腊月二十八的油香
天还没亮透,老陈的自行车铃就撞破了巷子的寂静。那清脆的铃声像是冬日里的一把剪刀,精准地剪开了夜幕的最后一道缝隙。后座上绑着两个搪瓷盆,哐当哐当的,像是给这清冷的早晨打拍子。盆子边缘磕碰出的白痕记录着无数个腊月二十八的奔波,其中一只盆底还贴着印有”安全生产”字样的旧标签,那是老陈在纺织厂退休时留下的纪念。他停在李奶奶的院门口,青砖墙头探出的腊梅枝挂满了霜晶,还没敲门,里头就传来豆子在竹匾里滚动的沙沙声,像是春蚕食叶般细密。推开门,灶间的白气呼地扑出来,带着一股生豆腥气,李奶奶正弓着腰用葫芦瓢舀水泡黄豆。水缸沿结着薄冰,瓢底碰出清脆的磕碰声。”今年这豆子亮堂,准能出好豆腐。”老陈搓着手哈出口白气,从车后座解下盆子时,手指冻得发红,”我家那口子催着来,说您做的豆腐脑,浇上韭花酱,年三十早上不吃这一碗,这年味儿就短一截。”灶台边的搪瓷罐里,去年腌的韭花酱泛着墨绿光泽,那是用秋后最后一茬韭菜花加鲜姜末腌制的,开盖时能呛出眼泪的香。

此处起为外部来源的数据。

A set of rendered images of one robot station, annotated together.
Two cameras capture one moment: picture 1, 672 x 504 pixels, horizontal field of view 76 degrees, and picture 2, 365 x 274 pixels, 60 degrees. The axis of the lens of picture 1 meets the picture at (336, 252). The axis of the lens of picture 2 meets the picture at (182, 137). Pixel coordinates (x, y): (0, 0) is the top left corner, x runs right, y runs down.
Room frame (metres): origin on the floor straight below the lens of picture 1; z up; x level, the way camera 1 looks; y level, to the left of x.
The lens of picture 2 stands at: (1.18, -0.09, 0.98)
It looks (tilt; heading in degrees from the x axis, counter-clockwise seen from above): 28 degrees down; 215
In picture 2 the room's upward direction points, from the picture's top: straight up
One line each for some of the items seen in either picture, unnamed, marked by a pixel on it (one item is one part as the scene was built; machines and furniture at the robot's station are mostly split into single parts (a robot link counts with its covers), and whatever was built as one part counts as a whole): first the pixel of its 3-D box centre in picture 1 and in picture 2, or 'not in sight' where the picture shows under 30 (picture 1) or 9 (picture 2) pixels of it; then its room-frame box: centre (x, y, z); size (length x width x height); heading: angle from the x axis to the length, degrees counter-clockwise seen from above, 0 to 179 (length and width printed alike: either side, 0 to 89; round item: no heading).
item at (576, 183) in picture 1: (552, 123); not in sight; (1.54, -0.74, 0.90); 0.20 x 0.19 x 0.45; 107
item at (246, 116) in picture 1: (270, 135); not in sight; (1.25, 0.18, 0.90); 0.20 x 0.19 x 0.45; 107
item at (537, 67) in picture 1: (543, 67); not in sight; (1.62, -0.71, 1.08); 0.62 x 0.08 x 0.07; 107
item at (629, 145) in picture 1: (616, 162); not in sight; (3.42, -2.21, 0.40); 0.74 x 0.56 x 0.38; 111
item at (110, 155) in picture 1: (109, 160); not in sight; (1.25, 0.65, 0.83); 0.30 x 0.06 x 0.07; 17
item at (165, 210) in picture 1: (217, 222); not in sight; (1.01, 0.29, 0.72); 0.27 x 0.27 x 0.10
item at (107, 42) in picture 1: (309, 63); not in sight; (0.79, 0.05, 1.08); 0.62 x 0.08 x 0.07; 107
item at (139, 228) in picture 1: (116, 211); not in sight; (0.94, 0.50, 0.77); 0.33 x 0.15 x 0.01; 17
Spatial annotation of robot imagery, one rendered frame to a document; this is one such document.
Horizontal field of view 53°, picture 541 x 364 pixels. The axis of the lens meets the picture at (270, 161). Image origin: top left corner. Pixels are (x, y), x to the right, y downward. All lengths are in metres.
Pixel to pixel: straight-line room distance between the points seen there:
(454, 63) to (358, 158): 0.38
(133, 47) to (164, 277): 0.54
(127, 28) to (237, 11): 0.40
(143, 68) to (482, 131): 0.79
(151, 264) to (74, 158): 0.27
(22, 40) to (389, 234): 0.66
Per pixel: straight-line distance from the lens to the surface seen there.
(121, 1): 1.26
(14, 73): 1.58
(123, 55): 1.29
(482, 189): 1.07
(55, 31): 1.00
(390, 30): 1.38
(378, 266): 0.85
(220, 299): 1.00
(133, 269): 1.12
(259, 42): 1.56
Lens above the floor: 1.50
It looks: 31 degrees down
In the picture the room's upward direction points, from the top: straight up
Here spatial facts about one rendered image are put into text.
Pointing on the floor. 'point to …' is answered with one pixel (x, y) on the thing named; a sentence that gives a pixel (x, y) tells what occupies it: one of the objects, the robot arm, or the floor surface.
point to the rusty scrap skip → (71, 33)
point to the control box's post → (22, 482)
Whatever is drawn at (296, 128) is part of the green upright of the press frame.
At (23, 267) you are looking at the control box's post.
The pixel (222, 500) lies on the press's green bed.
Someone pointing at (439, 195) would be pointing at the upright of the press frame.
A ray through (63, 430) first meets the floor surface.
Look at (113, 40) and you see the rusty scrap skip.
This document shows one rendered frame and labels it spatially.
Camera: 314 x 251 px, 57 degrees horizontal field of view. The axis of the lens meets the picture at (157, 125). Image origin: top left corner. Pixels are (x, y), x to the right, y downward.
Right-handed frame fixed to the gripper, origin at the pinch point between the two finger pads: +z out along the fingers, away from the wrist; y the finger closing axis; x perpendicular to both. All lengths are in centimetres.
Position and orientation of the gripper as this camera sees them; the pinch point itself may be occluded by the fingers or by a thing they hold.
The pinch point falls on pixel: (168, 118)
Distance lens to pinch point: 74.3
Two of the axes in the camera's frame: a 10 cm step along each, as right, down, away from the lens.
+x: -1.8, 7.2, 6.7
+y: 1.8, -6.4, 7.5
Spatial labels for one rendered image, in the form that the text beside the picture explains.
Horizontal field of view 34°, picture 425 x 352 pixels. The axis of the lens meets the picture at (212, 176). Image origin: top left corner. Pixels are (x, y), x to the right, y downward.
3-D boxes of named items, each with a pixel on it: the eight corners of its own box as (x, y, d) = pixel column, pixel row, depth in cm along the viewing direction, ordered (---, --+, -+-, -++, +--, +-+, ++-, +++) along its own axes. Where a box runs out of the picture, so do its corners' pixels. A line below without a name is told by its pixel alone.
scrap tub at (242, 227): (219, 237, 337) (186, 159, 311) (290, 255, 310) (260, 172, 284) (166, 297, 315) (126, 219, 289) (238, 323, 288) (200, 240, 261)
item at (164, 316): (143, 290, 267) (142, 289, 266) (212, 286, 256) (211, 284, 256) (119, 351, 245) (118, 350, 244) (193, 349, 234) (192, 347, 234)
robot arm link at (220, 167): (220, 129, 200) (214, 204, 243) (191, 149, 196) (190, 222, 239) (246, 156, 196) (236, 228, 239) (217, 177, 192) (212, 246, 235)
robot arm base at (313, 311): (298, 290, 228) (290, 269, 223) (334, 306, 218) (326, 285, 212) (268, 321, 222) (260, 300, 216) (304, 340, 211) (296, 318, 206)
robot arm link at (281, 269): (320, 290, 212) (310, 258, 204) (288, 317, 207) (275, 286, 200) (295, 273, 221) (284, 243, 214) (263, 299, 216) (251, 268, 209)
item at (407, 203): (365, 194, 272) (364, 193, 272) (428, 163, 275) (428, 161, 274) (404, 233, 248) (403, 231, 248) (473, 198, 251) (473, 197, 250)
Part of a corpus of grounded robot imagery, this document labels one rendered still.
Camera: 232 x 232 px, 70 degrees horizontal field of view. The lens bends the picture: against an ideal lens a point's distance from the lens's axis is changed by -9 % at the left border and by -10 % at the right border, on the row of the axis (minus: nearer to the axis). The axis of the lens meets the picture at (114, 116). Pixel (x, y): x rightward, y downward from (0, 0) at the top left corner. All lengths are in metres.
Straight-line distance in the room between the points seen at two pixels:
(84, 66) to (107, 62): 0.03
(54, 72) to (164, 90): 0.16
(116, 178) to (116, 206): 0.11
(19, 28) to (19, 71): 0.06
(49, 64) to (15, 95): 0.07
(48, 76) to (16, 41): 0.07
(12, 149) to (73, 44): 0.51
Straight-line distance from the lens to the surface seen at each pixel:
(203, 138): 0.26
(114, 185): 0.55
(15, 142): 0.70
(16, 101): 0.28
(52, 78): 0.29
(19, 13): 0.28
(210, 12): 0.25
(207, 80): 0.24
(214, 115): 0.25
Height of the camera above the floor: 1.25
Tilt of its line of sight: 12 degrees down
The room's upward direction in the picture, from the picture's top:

巷子西头突然炸起一声响,是王屠户的摩托车排气管。这辆幸福250摩托车陪他跑了二十年肉联厂,排气管用铁丝缠了又缠。他驮着半扇猪肉驶过青石板,油光光的皮子上盖着蓝印章,猪蹄还保持着奔跑时的弯曲。肉摊前早已排起歪歪扭扭的队伍,张婶攥着布口袋往前探身子,口袋上印着”氮肥厂劳动竞赛奖品”的字样已经褪色:”要前腿!对,就那块梅花肉!我家小子从深圳回来了,得给他做红烧肉。”案板上的斩骨刀起落间,鲜红的肉块飞进秤盘,肥膘颤巍巍地抖着。王屠户的儿子蹲在墙角磨刀,砂轮溅出的火星落进洗肉盆里咝咝作响。血水顺着水泥台面流进沟槽,混着昨夜的雨水,空气里浮着铁锈似的腥甜。几个孩子踮脚扒着案板看,王屠户顺手切下条肥肉膘,”呶,回家让你妈炼油去。”那孩子攥着油滋滋的肉,像举着奖牌般跑开,棉鞋在结霜的石板上打滑也不在乎。肉摊后的铁钩上挂着成串的香肠,那是半个月前邻居们拿来加工的,肠衣上还扎着各色毛线作记号。
蒸笼里的年关
孙家媳妇的厨房已经成了战场。三格大蒸笼垒在土灶上,最底下炖着肘子,中间蒸八宝饭,顶上一层是黄米糕。水汽把窗玻璃蒙得毛茸茸的,她撩起围裙擦把汗,围裙兜里还装着剥了一半的蒜瓣。揭开笼盖的瞬间,糯米的甜香混着桂枣的馥郁轰地顶上天花板,熏得墙上的挂历微微卷边——那是保险公司送的生肖挂历,印着穿唐装的卡通猪。女儿小雅蹲在灶膛前添柴,火光把她的脸映得通红,棉袄袖口沾着松针屑。”妈,刘奶奶送来的糍粑要不要煎?””等等,先把你爸炸的藕合捞出来。”油锅正哗哗响,裹了面糊的藕片滑进去,立刻泛起金黄泡泡。孙师傅系着印有”食用油厂先进生产者”的围裙,用长筷子翻动藕合,油花溅到灶台边的蒜苗盆里。墙角堆着马粪纸包的点心盒子,红绳系着,那是明天要走亲戚的礼。最上面一盒的油渍渗了出来,映着窗外的天光,像块琥珀。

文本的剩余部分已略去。